§ **Exercise prompt**
Set down the full listing exactly, character for character.

§ **Records for this exercise**
╔══
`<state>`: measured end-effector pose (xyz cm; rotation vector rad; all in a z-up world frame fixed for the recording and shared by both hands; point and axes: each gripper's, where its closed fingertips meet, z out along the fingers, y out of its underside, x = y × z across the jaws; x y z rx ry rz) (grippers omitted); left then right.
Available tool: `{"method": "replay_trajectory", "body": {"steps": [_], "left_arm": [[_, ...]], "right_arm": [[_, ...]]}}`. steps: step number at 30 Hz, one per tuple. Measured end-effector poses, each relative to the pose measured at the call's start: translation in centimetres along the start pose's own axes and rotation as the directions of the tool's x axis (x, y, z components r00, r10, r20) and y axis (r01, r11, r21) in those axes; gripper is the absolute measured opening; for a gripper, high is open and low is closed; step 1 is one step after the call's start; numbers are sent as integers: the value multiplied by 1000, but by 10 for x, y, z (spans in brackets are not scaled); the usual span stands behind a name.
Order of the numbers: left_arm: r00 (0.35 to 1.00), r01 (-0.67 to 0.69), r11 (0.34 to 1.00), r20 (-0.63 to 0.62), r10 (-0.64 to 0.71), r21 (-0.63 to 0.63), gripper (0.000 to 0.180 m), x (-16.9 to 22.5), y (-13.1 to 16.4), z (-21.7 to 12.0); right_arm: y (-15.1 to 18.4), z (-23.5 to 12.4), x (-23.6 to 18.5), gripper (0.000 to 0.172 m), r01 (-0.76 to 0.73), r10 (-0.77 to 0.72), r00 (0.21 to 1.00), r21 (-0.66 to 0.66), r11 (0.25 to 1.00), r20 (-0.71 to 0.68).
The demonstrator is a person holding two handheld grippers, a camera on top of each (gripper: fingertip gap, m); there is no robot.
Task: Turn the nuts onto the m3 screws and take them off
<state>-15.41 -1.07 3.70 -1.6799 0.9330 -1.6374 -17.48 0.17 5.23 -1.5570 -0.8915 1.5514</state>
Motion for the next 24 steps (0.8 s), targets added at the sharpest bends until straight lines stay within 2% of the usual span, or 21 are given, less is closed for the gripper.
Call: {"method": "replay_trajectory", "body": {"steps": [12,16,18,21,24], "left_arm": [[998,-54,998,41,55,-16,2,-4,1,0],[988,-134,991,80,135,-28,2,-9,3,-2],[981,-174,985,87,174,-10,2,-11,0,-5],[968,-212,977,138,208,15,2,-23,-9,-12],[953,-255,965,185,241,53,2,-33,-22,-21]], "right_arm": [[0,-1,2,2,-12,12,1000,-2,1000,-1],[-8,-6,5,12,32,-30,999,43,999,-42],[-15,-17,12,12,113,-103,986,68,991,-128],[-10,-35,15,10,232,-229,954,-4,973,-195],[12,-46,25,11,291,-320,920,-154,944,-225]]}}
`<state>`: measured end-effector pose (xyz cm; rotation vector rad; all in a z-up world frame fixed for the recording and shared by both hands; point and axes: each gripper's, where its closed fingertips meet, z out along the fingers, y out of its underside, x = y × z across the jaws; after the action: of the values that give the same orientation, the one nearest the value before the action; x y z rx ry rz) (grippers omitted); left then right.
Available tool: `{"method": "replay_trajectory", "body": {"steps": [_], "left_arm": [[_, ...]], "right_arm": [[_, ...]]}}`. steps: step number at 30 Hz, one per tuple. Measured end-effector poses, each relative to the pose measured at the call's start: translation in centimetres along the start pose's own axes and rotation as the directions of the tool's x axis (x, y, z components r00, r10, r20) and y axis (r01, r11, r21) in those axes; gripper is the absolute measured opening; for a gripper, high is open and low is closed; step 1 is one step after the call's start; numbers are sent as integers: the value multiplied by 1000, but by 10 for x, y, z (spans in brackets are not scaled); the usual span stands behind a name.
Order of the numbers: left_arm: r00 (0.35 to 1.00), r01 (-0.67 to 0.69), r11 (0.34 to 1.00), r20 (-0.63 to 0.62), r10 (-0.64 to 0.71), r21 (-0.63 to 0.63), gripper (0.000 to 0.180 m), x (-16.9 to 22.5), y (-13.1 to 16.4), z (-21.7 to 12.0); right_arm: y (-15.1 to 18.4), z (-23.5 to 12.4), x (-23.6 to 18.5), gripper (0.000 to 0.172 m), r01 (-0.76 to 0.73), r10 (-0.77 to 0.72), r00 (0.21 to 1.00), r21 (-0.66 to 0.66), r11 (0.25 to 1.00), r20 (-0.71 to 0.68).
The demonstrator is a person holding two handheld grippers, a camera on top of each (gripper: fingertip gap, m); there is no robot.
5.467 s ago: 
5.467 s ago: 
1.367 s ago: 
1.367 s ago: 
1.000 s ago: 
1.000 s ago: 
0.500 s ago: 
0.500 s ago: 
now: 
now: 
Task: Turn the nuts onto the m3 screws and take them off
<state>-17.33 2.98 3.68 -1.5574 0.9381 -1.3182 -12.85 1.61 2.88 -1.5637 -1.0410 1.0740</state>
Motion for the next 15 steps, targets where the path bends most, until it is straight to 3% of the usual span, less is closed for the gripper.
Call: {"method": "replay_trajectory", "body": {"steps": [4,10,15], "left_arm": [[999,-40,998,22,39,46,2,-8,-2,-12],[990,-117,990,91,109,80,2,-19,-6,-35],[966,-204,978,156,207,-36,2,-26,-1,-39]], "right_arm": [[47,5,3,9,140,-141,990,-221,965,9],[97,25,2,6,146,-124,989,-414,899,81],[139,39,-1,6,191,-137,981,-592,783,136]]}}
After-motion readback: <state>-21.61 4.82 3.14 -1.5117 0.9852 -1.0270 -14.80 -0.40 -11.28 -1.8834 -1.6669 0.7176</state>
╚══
§ **Answer to the exercise**
`<state>`: measured end-effector pose (xyz cm; rotation vector rad; all in a z-up world frame fixed for the recording and shared by both hands; point and axes: each gripper's, where its closed fingertips meet, z out along the fingers, y out of its underside, x = y × z across the jaws; x y z rx ry rz) (grippers omitted); left then right.
Available tool: `{"method": "replay_trajectory", "body": {"steps": [_], "left_arm": [[_, ...]], "right_arm": [[_, ...]]}}`. steps: step number at 30 Hz, one per tuple. Measured end-effector poses, each relative to the pose measured at the call's start: translation in centimetres along the start pose's own axes and rotation as the directions of the tool's x axis (x, y, z components r00, r10, r20) and y axis (r01, r11, r21) in those axes; gripper is the absolute measured opening; for a gripper, high is open and low is closed; step 1 is one step after the call's start; numbers are sent as integers: the value multiplied by 1000, but by 10 for x, y, z (spans in brackets are not scaled); the usual span stands behind a name.
Order of the numbers: left_arm: r00 (0.35 to 1.00), r01 (-0.67 to 0.69), r11 (0.34 to 1.00), r20 (-0.63 to 0.62), r10 (-0.64 to 0.71), r21 (-0.63 to 0.63), gripper (0.000 to 0.180 m), x (-16.9 to 22.5), y (-13.1 to 16.4), z (-21.7 to 12.0); right_arm: y (-15.1 to 18.4), z (-23.5 to 12.4), x (-23.6 to 18.5), gripper (0.000 to 0.172 m), r01 (-0.76 to 0.73), r10 (-0.77 to 0.72), r00 (0.21 to 1.00), r21 (-0.66 to 0.66), r11 (0.25 to 1.00), r20 (-0.71 to 0.68).
The demonstrator is a person holding two handheld grippers, a camera on top of each (gripper: fingertip gap, m); there is no robot.
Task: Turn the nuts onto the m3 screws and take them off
<state>-15.41 -1.07 3.70 -1.6799 0.9330 -1.6374 -17.48 0.17 5.23 -1.5570 -0.8915 1.5514</state>
Motion for the next 24 steps (0.8 s), targets added at the sharpest bends until straight lines stay within 2% of the usual span, or 21 are given, less is closed for the gripper.
Call: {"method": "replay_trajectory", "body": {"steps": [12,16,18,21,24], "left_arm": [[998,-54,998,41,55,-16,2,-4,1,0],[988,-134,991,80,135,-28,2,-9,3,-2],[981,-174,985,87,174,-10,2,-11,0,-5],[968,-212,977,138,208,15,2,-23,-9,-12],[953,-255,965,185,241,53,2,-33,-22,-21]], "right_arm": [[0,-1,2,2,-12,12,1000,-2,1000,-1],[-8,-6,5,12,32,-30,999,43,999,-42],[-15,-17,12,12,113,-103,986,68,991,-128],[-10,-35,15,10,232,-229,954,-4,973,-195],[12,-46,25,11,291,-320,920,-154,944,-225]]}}
`<state>`: measured end-effector pose (xyz cm; rotation vector rad; all in a z-up world frame fixed for the recording and shared by both hands; point and axes: each gripper's, where its closed fingertips meet, z out along the fingers, y out of its underside, x = y × z across the jaws; after the action: of the values that give the same orientation, the one nearest the value before the action; x y z rx ry rz) (grippers omitted); left then right.
Available tool: `{"method": "replay_trajectory", "body": {"steps": [_], "left_arm": [[_, ...]], "right_arm": [[_, ...]]}}`. steps: step number at 30 Hz, one per tuple. Measured end-effector poses, each relative to the pose measured at the call's start: translation in centimetres along the start pose's own axes and rotation as the directions of the tool's x axis (x, y, z components r00, r10, r20) and y axis (r01, r11, r21) in those axes; gripper is the absolute measured opening; for a gripper, high is open and low is closed; step 1 is one step after the call's start; numbers are sent as integers: the value multiplied by 1000, but by 10 for x, y, z (spans in brackets are not scaled); the usual span stands behind a name.
Order of the numbers: left_arm: r00 (0.35 to 1.00), r01 (-0.67 to 0.69), r11 (0.34 to 1.00), r20 (-0.63 to 0.62), r10 (-0.64 to 0.71), r21 (-0.63 to 0.63), gripper (0.000 to 0.180 m), x (-16.9 to 22.5), y (-13.1 to 16.4), z (-21.7 to 12.0); right_arm: y (-15.1 to 18.4), z (-23.5 to 12.4), x (-23.6 to 18.5), gripper (0.000 to 0.172 m), r01 (-0.76 to 0.73), r10 (-0.77 to 0.72), r00 (0.21 to 1.00), r21 (-0.66 to 0.66), r11 (0.25 to 1.00), r20 (-0.71 to 0.68).
The demonstrator is a person holding two handheld grippers, a camera on top of each (gripper: fingertip gap, m); there is no robot.
5.467 s ago: 
5.467 s ago: 
1.367 s ago: 
1.367 s ago: 
1.000 s ago: 
1.000 s ago: 
0.500 s ago: 
0.500 s ago: 
now: 
now: 
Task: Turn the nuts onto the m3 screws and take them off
<state>-17.33 2.98 3.68 -1.5574 0.9381 -1.3182 -12.85 1.61 2.88 -1.5637 -1.0410 1.0740</state>
Motion for the next 15 steps, targets where the path bends most, until it is straight to 3% of the usual span, less is closed for the gripper.
Call: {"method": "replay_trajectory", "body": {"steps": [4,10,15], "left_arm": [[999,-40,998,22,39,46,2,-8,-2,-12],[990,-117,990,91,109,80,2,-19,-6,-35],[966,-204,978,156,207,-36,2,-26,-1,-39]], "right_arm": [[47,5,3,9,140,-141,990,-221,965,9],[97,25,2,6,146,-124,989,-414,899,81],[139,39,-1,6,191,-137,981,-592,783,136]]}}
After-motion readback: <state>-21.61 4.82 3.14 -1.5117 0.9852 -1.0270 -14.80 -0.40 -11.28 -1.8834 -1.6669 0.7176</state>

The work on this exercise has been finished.